Herzmedikamente

Comeback der Nitro-Kapsel Nadine Tröbitscher, 02.11.2016 09:15 Uhr

Berlin - 

Pohl Boskamp hat sein Akutnitrat in Kapselform wieder auf dem Markt. Das berichtet PHARMA ADHOC. Das Produkt wird unter dem Namen Nitronal vertrieben und bietet Patienten bei akuter Angina pectoris eine Alternative zum Spray. Seit Anfang Oktober ist der Außendienst mit dem Produkt unterwegs, das erst vor einigen Jahren vom Markt verschwunden war.

In das Comeback der Glyceroltrinitrat-Kapseln hat der Hersteller aus Itzehoe nach eigenen Angaben Arbeit und Know-how investiert. Die neuen Zerbeißkapseln sind mit einer Stärke von 0,8 mg auf dem Markt. Man habe sich für die in der Vergangenheit mit Abstand führende Stärke entschieden, sagt Dr. Max Claußen, Leiter Medizinische Wissenschaft bei Pohl Boskamp. Dies entspreche der empfohlenen Standarddosierung zur Behandlung einer akuten Angina pectoris. Die Nischenprodukte mit 0,2 und 1,2 Milligramm Glyceroltrinitrat würden nicht wieder ins Programm aufgenommen.

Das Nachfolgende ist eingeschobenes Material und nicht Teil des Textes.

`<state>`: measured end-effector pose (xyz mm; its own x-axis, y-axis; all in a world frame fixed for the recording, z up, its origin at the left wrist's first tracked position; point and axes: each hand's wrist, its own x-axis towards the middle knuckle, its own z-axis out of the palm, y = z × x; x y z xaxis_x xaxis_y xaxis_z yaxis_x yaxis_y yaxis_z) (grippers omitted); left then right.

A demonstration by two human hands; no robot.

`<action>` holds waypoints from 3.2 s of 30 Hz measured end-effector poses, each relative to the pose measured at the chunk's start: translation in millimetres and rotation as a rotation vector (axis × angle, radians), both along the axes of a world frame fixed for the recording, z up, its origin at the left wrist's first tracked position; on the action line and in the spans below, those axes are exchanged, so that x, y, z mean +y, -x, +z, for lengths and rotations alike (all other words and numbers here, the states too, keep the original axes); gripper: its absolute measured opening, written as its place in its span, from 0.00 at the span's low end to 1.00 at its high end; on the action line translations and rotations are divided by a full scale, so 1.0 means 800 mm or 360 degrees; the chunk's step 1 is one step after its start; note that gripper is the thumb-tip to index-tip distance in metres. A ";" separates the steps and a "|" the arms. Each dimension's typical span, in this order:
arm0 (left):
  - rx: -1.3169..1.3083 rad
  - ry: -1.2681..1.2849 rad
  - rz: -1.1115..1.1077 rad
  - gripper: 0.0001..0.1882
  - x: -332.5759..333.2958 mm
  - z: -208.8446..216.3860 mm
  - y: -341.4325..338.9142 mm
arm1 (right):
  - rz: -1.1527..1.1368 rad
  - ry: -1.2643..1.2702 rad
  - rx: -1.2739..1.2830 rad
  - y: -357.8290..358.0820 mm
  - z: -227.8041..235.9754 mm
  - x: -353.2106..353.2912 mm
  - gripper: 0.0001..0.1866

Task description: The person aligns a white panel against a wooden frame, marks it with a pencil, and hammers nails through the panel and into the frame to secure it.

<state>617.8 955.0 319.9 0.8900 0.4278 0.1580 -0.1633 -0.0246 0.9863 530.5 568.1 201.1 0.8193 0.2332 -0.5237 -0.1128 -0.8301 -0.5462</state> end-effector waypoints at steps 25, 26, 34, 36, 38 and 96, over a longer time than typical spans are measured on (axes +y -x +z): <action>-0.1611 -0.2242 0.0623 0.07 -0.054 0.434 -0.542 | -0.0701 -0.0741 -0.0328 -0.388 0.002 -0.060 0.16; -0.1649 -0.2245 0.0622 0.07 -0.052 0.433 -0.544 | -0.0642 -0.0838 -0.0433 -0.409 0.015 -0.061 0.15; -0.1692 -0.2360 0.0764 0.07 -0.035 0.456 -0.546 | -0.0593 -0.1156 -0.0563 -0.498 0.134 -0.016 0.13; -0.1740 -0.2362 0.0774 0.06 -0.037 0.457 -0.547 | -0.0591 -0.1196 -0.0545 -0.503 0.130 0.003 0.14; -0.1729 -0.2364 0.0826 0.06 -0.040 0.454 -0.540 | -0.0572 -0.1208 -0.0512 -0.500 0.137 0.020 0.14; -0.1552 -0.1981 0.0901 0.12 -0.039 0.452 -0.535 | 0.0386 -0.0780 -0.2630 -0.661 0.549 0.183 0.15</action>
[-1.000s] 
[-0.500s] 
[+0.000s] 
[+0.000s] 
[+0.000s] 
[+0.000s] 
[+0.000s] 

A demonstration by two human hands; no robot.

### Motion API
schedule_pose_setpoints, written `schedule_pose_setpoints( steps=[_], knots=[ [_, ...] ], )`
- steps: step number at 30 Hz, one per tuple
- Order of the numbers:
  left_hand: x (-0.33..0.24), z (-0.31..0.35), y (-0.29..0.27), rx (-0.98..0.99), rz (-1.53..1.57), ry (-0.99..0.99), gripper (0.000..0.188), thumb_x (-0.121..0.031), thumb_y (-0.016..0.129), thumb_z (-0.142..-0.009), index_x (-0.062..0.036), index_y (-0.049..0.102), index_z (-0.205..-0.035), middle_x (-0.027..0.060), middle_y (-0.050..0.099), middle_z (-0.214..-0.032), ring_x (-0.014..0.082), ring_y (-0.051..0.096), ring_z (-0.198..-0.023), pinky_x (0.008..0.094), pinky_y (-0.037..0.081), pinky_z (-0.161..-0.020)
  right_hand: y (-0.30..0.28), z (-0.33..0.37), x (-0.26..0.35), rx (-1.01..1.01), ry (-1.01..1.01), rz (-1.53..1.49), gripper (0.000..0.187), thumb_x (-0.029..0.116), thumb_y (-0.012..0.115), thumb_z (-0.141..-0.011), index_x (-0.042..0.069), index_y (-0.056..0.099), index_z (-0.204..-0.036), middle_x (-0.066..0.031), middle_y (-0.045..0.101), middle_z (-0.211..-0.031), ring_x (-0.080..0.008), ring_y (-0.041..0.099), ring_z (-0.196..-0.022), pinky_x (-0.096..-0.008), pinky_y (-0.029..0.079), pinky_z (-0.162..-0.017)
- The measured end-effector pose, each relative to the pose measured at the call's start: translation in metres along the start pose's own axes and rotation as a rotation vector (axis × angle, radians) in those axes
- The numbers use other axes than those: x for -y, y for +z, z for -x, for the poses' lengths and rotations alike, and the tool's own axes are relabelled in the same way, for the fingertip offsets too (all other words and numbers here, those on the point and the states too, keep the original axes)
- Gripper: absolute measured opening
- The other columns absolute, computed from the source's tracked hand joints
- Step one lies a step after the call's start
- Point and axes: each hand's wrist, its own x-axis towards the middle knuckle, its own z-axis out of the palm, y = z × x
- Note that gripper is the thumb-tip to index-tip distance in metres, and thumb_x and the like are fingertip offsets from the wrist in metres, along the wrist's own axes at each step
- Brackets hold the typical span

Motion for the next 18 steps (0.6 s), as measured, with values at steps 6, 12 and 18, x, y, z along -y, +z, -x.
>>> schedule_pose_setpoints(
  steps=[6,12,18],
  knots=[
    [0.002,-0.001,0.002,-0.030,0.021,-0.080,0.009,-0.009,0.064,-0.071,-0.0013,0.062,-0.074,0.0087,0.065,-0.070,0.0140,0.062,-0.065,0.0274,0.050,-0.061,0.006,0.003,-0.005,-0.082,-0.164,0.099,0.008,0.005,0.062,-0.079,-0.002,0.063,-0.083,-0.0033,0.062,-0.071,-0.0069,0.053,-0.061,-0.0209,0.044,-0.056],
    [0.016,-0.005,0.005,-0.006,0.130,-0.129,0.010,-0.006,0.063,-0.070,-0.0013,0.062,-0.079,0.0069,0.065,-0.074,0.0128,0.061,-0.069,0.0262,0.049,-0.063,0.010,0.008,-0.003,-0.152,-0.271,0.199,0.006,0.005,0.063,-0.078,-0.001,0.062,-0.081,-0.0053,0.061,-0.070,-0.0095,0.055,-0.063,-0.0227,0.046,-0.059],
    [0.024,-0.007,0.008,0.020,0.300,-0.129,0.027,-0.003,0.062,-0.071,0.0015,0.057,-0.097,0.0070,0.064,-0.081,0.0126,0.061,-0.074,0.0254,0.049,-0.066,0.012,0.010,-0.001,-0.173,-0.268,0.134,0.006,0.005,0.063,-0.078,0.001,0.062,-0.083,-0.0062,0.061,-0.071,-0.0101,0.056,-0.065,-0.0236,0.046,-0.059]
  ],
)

Rückfragen von Patienten und der eigene medizinische Anspruch waren laut Claußen Anlass für eine Neueinführung der Kapseln. Das Herstellungsverfahren wurde überarbeitet und verbessert. In der Vergangenheit war die Herstellung nicht kostendeckend, das Verfahren war zu teuer. Aus diesem Grund verschwanden die Kapseln vom Markt.

Nitronal ist als Packung mit 30 Kapseln zurück. Die Verblisterung mit 6x5 Kapseln biete dem Patienten eine ideale Versorgung mit dem Akutprodukt, so Claußen. Patienten können stets Kapseln bei sich tragen, um im Akutfall versorgt zu sein, da sie die Blister verteilen können. Die Vergangenheit habe gezeigt, dass Patienten das Spray oft zu Hause hatten und nicht mit sich führten.

Die Kapsel ermöglicht dem Patienten eine wahrnehmbare Anwendung, dies sei auch von psychologischer Bedeutung. Die Zerbeißnaht gilt als Sollbruchstelle und lässt die Kapsel besser aufgehen. Patienten nehmen ein Knacken wahr und schmecken den Wirkstoff. Eine Überdosierung, wie sie beim Spray möglich ist, sei auszuschließen. Der Sprühstoß sei von vielen Patienten nicht wahrgenommen worden und verleitete zum Nachsprühen, was einen starken Blutdruckabfall zur Folge habe, so Claußen. Ein bis drei Sprühstöße sind im Akutfall einer Angina pectortis zu geben, wobei ein Sprühstoß 0,4 mg Wirkstoff enthält. Die Kapseln haben eine Haltbarkeit von etwa zwei Jahren. Verwendet wird eine Mischgelatine, die in aufwendigen Herstellungsprozessen aufgearbeitet wird.

Glyceroltrinitrat hat durch die Freisetzung von Stickstoffmonoxid eine gefäßerweiternde Wirkung und ist Mittel der Wahl bei Angina pectoris. Die Ursache eines akuten Anfalls ist in den meisten Fällen eine koronare Herzkrankheit (KHK), in deren Folge sich die Gefäße durch arteriosklerotische Ablagerungen verengen; der Herzmuskel kann nicht mehr mit ausreichend Sauerstoff versorgt werden. Patienten beschreiben eine Brustenge, verbunden mit einem dumpfem, drückenden und brennenden Schmerz.

In Deutschland vertreibt Pohl Boskamp bereits seit 20 Jahren das Nitrolingual-Spray. Eine Überarbeitung der Galenik hat auch beim Pumpspray stattgefunden, statt 80 Prozent Ethanol enthält es noch 28 Prozent. Im Juli hatte Pohl Boskamp die US-Zulassung für Nitrolingual in Pulverform bekommen. GoNitro ist als Stickpack auf dem Markt. Für Deutschland sieht Geschäftsführer Thomas Höppner wenig Chancen: Die Herstellung sei zu teuer, um bei dem hiesigen Erstattungssystem wirtschaftlich zu sein.